(Saved data entries)
###

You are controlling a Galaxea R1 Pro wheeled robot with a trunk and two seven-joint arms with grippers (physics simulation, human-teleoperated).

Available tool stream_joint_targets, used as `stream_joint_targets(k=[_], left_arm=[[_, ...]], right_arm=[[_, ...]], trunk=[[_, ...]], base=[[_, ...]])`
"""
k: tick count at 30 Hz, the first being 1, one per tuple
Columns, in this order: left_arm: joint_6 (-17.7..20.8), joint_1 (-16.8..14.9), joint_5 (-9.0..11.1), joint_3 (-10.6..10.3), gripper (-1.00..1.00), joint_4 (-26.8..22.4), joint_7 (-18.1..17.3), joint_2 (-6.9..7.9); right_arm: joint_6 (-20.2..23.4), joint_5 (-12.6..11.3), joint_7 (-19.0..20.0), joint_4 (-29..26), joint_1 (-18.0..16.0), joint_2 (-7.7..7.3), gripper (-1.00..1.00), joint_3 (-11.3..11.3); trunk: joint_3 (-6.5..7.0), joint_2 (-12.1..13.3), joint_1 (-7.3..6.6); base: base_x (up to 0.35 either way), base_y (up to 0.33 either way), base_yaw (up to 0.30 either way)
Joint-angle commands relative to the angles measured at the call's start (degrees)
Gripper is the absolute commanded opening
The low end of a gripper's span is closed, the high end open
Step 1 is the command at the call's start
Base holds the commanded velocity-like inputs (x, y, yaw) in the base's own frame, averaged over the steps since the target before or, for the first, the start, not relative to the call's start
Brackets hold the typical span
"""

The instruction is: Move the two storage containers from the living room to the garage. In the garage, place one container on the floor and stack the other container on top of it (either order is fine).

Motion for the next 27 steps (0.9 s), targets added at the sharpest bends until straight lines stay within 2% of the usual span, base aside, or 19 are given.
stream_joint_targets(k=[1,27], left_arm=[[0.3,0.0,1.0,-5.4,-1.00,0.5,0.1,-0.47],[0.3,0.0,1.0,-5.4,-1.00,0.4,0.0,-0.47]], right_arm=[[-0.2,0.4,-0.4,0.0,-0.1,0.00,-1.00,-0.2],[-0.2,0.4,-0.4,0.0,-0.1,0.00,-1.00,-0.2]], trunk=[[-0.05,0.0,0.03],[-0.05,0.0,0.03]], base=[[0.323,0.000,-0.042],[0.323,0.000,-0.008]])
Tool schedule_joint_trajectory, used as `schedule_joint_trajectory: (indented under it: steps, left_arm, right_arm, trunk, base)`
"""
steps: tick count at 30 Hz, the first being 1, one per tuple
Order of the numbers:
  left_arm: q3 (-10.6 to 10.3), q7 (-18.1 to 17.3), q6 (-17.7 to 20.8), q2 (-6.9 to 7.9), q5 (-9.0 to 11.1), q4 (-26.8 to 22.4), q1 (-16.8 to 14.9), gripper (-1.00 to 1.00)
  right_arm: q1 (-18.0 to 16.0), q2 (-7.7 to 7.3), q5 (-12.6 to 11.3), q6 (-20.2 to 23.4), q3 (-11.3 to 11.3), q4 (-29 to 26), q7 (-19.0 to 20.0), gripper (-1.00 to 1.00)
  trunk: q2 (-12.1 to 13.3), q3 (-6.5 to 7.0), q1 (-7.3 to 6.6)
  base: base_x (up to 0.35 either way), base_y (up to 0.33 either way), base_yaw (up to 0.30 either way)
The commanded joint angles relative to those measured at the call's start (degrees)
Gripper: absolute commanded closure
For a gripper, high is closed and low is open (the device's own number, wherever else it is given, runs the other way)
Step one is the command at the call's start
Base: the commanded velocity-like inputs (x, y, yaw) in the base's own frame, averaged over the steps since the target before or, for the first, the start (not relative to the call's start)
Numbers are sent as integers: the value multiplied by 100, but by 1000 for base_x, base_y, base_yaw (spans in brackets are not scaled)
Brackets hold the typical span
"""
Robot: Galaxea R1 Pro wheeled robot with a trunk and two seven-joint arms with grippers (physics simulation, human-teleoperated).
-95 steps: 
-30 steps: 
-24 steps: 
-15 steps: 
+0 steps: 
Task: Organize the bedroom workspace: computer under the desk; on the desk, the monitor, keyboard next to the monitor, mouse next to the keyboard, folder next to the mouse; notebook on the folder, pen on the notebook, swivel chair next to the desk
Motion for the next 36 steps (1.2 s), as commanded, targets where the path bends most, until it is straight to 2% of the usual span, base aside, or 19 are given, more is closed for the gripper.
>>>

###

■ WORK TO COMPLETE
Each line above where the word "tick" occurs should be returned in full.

■ RESPONSE
k: tick count at 30 Hz, the first being 1, one per tuple
steps: tick count at 30 Hz, the first being 1, one per tuple

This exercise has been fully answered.